=== What is being asked ===
Give back exactly the lines from the start of the listing to the line containing "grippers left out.", inclusive, and nothing beyond them.

=== Collected data ===

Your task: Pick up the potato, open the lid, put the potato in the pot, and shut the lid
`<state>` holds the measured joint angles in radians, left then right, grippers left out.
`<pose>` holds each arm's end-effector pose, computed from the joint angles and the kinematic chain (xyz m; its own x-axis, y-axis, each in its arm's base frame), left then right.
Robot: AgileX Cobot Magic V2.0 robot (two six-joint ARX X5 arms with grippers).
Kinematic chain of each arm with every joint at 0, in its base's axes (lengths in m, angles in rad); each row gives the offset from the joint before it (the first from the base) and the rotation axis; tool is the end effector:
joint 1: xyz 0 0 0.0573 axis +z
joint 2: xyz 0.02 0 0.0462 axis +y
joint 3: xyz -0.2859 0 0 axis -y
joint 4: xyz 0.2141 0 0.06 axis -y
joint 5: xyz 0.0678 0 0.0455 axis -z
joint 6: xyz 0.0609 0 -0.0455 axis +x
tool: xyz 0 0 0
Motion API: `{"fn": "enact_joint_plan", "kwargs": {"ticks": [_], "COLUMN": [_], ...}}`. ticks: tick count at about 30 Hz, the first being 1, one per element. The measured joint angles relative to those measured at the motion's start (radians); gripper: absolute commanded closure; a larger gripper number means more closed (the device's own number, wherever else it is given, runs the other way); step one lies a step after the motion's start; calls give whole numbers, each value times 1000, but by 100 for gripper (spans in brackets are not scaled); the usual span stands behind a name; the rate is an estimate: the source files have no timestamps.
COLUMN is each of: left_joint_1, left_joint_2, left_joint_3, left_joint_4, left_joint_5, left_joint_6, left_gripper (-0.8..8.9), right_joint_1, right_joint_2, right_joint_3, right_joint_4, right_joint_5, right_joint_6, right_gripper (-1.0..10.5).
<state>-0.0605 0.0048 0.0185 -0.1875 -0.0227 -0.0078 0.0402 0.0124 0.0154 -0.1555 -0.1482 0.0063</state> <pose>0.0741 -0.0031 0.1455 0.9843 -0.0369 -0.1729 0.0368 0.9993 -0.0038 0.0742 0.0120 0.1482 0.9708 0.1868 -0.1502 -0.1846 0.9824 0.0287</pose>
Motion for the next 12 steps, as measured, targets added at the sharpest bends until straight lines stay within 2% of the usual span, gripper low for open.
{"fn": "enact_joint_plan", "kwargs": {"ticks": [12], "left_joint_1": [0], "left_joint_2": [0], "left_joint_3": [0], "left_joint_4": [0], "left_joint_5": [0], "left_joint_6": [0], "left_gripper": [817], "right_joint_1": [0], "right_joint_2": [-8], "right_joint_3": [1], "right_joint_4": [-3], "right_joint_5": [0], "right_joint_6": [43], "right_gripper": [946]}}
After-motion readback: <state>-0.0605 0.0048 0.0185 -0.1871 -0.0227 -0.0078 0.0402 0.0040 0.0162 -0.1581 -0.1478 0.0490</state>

=== Written response ===
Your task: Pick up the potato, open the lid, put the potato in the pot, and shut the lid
`<state>` holds the measured joint angles in radians, left then right, grippers left out.

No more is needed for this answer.